At least 29 inmates have died after clashes broke out at a prison inside a Venezuelan police station, authorities have said.
Oscar Valero, public security chief for Portuguesa state, said at least 19 police officers were wounded.
He said the violence broke out when police special forces (FAES) tried to stop a “massive” break-out.
The jail, in Acarigua, is designed to hold 250 people but currently has around 540, rights groups said.
Mr Valero told reporters that police officers had faced “a hail of gunfire” and that inmates detonated grenades in Friday’s incident.
A prisoners’ rights group, Una Ventana a la Libertad, said the clashes broke out when officers tried to rescue visitors who had been taken hostage by inmates on Thursday.

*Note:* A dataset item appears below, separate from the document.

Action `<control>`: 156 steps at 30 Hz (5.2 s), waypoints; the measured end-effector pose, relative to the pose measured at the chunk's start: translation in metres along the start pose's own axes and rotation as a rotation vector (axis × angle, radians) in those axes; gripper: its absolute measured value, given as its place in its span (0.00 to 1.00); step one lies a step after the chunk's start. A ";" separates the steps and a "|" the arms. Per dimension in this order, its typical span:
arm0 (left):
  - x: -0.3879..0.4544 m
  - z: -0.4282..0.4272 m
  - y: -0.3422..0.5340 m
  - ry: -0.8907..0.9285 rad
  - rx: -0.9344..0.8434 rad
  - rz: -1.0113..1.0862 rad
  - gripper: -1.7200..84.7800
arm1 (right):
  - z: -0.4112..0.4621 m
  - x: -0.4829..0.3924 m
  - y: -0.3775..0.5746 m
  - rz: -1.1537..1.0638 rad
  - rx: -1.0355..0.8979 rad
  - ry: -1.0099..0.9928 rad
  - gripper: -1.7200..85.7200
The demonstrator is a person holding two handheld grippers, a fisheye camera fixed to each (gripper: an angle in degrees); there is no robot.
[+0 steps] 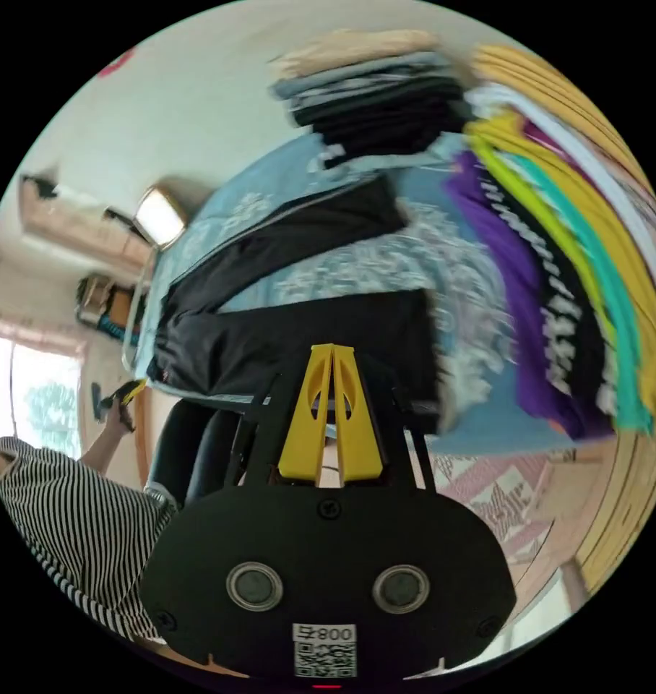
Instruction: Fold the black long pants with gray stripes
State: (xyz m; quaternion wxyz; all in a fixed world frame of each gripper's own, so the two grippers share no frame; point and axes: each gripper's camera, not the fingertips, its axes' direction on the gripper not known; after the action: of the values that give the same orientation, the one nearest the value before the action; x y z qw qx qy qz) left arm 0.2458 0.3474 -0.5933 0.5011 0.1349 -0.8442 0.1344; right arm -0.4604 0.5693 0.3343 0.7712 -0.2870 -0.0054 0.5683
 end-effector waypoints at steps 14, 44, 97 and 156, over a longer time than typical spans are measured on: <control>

“This morning (authorities) sent the FAES and there was a clash,” director Carlos Nieto told AFP news agency.
“The detainees had weapons, they shot at the police. Apparently they also detonated two grenades.”
However, Humberto Prado from the Venezuelan Prisons Observatory rights group said the clashes broke out when authorities entered the block to carry out searches and remove female visitors.
He told Reuters news agency: “How is it that there was a confrontation between prisoners and police but there are only dead prisoners? And if the prisoners had weapons, how did those weapons get in?”
Venezuela has seen a number of violent prison clashes in recent years. In March 2018, 68 inmates died in a fire at a police jail.
In August 2017, at least 37 people were killed when a riot broke out in a prison in southern Venezuela.